An Instacart customer said she discovered the app's higher prices cost her nearly $100 after accidentally seeing the store's paper receipt - Lemmy.world

An Instacart customer said she discovered the app’s higher prices cost her nearly $100 after accidentally seeing the store’s paper receipt::undefined

To be honest, paying a contractor $100 to drive to a grocery store, pickup $435 worth of groceries, drive them to you, unload them, then drive home is pretty reasonable. Many professional companies will charge that or more for an hour of employee time.
I think her issue isn’t that she’s paying more via fees and tips. It’s that the store is charging her more for every individual item. One would expect to pay the shopper and delivery person for their effort. But realizing that the store is capturing most of that AND charging you more for every item on top of it seems to be the problem. The shopper, delivery person and the buyer are all getting shafted.
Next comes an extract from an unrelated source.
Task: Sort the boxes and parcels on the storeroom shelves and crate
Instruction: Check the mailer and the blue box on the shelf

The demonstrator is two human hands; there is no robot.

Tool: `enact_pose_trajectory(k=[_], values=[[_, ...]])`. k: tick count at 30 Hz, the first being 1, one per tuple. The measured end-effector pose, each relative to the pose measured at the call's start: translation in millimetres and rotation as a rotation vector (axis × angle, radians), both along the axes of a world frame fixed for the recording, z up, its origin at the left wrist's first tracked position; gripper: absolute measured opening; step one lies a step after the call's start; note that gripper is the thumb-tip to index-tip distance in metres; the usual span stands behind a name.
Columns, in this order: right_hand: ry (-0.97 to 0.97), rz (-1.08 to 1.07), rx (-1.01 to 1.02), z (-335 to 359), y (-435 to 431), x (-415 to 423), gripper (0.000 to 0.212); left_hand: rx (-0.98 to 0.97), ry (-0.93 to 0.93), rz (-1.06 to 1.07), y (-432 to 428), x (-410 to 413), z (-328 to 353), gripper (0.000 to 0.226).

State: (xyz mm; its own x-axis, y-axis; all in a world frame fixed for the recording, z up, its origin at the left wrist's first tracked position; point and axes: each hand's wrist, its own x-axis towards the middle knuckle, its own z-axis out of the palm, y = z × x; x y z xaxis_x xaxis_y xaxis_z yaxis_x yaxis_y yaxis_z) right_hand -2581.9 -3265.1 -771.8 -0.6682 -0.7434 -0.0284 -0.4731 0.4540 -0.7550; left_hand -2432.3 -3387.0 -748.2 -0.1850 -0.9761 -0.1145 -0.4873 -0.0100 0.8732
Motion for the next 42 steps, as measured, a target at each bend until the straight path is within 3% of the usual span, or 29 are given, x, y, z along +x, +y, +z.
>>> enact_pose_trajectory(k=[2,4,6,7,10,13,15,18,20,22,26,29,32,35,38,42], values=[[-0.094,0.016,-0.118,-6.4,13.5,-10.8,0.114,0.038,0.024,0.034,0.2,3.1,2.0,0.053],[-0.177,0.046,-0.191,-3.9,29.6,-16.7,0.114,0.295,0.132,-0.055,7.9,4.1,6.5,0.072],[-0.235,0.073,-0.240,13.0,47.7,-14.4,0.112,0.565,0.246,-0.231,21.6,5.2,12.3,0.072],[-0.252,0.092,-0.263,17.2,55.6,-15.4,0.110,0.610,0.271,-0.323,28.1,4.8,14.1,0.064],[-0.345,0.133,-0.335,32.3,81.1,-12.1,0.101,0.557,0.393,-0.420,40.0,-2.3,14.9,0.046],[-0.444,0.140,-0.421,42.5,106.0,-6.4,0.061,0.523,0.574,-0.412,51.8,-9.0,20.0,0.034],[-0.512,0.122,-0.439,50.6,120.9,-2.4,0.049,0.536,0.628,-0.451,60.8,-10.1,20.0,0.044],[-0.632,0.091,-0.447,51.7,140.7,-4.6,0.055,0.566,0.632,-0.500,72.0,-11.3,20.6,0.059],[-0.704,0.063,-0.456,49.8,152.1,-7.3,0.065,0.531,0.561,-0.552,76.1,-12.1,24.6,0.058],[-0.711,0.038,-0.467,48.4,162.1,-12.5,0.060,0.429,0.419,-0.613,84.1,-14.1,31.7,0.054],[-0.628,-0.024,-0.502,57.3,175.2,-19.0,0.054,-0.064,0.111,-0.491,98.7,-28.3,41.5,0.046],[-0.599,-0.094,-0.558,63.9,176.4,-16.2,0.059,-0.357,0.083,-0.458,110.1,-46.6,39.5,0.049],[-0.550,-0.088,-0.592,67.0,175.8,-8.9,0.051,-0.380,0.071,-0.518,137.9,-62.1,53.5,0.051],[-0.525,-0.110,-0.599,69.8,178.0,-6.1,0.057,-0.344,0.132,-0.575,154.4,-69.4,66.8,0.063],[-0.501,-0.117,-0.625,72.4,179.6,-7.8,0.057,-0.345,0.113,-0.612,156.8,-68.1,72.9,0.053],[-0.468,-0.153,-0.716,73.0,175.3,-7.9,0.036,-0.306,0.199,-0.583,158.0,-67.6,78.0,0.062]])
We’ve got a grocery store here in Canada launching a ‘groceries Prime’ subscription of $100 a year. As part of the marketing push they say you’ll “pay in store prices, no hidden fees” . The implication being when I use their online grocery order app they are already charging me different prices, and hidden fees.
In the US, lots of stores are doing free curbside pickup on your orders, their employees pick it and bring it out to your car, in-store prices, no additional fees.
I do pickup at my local ShopRite. Costs $4.99 unless you spend over $100 in which case it’s free. Saves me a ton of time and shopping via their app helps me find deals I might not find otherwise in a packed store.